An important example from the nation’s infancy shows how narrowly the founders regarded the president’s role as commander-in-chief. During the Quasi-War with France in the last years of the 1700s, Congress authorized President John Adams to seize armed ships sailing to French ports. Adams exceeded the congressional authorization by ordering the seizure of vessels sailing to or from French ports. The Supreme Court, in the case Little v. Barreme, ruled that Adams had exceeded the authority Congress had delegated to him. So much for Bush’s supposed intrinsic authority to seize all oceangoing ships without congressional authorization.
In 1952, President Truman, the first imperial president, seized the steel mills under his alleged "inherent power" as commander in chief — supposedly to prevent paralysis of the national economy and using the rationale that soldiers in the Korean War needed weapons and ammunition.

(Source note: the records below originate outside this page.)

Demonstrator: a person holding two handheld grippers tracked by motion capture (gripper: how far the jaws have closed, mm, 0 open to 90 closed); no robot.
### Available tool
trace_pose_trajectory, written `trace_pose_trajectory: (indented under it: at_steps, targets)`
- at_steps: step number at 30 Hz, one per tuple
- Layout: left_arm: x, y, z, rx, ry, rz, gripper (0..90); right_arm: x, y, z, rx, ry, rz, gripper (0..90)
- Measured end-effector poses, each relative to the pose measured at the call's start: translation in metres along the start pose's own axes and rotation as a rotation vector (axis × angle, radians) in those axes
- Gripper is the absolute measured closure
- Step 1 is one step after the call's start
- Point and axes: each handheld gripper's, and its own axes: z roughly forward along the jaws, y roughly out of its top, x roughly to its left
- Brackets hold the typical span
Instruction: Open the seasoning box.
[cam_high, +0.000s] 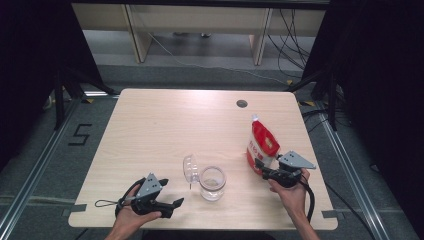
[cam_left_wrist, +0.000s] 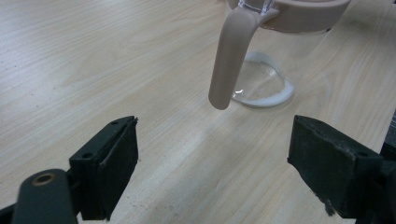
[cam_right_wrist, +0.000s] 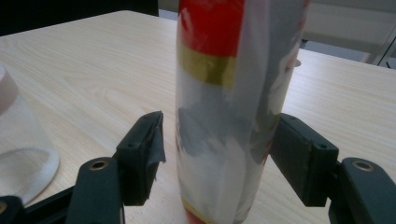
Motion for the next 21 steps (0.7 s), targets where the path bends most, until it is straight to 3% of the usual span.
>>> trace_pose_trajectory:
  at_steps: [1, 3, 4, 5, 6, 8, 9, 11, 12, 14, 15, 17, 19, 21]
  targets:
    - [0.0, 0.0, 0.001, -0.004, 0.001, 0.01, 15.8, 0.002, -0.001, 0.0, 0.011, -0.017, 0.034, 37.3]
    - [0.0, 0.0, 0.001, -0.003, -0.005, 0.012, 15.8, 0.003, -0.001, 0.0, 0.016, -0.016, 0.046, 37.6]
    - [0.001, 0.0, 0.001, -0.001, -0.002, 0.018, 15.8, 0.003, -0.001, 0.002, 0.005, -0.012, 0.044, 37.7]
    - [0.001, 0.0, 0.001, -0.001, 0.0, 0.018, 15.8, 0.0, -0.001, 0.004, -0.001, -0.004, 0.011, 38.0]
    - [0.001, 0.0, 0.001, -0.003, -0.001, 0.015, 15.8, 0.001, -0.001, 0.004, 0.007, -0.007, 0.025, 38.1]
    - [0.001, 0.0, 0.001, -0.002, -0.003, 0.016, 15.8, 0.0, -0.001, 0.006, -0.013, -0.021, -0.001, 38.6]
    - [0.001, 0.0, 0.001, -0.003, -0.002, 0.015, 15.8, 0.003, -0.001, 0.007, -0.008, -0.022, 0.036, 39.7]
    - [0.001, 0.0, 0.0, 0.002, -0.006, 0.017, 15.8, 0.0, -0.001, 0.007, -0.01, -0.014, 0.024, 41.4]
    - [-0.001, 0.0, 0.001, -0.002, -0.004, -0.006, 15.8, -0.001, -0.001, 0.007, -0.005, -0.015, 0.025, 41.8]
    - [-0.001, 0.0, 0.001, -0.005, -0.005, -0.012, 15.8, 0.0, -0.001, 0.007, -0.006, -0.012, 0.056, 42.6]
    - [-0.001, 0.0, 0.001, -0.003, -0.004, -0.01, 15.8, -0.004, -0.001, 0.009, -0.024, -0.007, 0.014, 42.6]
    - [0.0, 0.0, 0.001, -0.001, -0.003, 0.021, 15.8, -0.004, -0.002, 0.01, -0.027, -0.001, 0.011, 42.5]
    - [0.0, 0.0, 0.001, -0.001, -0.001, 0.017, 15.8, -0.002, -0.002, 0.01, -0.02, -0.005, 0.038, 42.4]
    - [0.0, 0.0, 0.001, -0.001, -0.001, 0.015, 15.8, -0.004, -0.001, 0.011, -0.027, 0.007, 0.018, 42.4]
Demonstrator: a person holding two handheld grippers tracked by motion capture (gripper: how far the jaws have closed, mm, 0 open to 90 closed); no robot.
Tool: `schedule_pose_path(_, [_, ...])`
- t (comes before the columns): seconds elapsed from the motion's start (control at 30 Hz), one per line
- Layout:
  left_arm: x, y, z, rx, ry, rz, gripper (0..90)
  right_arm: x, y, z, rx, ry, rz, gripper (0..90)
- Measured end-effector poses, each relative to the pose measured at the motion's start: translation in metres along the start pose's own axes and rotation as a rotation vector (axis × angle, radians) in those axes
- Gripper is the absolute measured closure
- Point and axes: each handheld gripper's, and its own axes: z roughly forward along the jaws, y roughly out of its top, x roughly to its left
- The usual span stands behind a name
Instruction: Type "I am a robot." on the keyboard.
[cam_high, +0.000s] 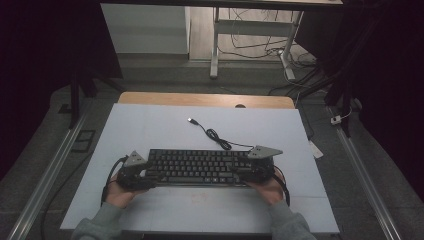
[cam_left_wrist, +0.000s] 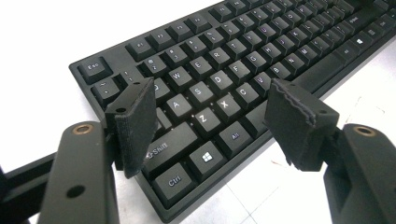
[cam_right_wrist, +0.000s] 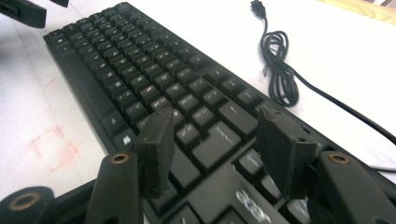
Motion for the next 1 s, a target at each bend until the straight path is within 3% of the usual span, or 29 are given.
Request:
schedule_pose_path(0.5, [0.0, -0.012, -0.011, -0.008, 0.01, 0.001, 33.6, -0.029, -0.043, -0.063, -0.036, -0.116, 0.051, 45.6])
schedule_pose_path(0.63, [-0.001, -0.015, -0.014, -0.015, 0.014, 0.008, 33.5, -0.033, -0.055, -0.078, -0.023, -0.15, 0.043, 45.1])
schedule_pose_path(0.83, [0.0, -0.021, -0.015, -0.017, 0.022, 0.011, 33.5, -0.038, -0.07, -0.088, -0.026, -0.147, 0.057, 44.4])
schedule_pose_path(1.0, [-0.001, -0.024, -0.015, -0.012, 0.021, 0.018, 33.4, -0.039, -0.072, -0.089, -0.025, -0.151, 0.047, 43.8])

By a wide margin, in the case Youngstown Sheet & Tube Co. v. Sawyer, the Supreme Court struck down Truman’s executive order to seize the mills because it had no statutory or constitutional basis. Essentially, the court ruled that the president may be commander-in-chief of the armed forces but not the country.
Yoo’s assertion that Congress has no right to pass laws that impinge on the president’s claim to a broad interpretation of his role as commander-in-chief violates the core of the constitutional system of checks and balances, and for which the United States regularly criticizes despots in foreign countries.
Finally, the Fourth Amendment (requiring warrants for any search) and the Fifth Amendment (the right to due legal process) contain no exceptions for wartime. In fact, in a republic — where the rule of law should be king — crises and wartime are exactly when people’s rights are most likely to be endangered and when safeguards are especially needed.
Even more tragic and dangerous than the quagmires of Iraq and Afghanistan have been President Bush’s usurping of power from the other two branches of government and the creation of the "hyperimperial" presidency.